### Exercise aim
Looking at the entries underneath, work out how many lines contain "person". Write only that number.

______

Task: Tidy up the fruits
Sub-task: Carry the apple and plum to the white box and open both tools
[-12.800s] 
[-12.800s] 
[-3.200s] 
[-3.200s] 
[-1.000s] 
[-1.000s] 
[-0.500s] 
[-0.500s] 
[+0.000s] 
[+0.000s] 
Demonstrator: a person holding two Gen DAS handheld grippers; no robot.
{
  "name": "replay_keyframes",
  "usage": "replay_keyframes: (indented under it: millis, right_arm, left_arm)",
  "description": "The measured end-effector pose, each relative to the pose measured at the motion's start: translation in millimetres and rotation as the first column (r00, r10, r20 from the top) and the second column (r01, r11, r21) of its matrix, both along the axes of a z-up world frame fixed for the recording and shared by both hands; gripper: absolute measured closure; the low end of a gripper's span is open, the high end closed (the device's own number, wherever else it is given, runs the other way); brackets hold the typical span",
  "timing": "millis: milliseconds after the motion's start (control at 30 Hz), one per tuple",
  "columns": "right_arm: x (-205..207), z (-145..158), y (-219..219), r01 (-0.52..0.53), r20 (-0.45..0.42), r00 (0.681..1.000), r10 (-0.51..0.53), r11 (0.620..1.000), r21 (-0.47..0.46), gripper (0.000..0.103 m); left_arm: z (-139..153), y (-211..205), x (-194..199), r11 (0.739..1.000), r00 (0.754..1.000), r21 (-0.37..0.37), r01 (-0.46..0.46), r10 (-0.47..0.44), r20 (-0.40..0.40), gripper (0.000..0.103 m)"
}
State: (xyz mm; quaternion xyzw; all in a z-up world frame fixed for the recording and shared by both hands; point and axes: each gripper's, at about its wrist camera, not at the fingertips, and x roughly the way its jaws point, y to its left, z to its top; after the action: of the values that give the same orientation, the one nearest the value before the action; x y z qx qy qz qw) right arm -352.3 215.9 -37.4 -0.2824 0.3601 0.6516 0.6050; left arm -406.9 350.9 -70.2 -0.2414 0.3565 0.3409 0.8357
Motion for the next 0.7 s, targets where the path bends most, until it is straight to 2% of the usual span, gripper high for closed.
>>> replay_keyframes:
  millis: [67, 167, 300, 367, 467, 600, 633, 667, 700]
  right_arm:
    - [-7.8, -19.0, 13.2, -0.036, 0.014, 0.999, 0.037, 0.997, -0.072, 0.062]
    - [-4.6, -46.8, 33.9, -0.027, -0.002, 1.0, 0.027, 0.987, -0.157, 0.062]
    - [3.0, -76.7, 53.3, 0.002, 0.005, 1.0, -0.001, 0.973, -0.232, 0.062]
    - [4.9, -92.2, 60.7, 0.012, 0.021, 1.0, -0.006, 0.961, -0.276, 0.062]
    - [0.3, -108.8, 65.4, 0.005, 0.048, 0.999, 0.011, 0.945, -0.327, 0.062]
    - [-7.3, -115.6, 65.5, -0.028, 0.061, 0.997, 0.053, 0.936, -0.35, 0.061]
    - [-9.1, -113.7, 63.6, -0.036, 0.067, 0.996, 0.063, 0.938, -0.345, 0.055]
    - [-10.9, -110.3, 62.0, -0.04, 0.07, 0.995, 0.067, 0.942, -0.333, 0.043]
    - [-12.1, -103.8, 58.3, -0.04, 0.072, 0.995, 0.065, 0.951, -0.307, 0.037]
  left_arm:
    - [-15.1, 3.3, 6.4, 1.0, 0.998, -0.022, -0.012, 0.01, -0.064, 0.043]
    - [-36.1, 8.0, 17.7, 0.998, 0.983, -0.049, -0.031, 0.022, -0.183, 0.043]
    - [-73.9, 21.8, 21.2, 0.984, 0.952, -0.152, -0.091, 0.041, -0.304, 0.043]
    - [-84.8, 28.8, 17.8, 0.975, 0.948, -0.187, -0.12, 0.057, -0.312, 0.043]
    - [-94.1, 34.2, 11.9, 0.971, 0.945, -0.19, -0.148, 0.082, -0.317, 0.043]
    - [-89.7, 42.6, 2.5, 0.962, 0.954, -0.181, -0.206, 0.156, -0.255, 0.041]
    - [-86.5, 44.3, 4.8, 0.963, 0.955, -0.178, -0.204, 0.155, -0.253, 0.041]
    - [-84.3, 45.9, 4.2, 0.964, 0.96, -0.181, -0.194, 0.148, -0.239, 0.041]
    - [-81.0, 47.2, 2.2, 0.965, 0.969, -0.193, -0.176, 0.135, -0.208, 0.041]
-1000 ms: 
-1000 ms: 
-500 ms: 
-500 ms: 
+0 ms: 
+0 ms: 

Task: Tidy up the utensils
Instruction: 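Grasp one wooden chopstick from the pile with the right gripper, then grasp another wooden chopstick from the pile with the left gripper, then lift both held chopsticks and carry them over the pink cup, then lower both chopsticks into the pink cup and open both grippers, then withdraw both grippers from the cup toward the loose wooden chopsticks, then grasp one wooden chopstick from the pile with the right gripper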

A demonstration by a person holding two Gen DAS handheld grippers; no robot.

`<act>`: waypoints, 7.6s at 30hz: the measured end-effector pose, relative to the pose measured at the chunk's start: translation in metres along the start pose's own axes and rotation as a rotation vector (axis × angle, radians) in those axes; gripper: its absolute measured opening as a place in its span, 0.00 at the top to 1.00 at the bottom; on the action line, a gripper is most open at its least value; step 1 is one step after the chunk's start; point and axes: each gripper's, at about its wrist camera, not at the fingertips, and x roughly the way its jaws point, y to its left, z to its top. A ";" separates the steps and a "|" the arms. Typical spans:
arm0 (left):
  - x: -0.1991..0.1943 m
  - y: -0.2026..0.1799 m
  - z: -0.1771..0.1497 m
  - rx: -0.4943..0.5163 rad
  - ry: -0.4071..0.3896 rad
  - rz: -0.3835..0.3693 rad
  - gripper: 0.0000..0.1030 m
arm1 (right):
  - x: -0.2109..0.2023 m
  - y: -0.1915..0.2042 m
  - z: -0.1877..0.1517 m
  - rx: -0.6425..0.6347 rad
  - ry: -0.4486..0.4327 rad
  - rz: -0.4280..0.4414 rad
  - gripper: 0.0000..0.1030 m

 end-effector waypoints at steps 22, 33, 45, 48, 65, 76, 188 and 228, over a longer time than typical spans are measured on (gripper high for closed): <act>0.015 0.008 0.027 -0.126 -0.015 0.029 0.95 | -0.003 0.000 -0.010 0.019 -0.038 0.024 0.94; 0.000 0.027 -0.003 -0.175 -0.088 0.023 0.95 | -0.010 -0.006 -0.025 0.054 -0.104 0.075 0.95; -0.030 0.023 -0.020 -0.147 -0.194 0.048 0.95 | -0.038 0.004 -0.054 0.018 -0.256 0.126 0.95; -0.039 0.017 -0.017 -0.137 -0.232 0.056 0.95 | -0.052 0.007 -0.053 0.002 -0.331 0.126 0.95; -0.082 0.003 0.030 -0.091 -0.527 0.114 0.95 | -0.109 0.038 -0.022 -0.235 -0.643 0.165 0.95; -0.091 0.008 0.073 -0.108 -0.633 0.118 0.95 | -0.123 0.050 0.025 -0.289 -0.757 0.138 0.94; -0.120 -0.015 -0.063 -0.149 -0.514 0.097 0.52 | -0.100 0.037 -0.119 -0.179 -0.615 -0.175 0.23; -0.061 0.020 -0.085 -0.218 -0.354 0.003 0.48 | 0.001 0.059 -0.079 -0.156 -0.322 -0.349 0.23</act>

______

### Task result
2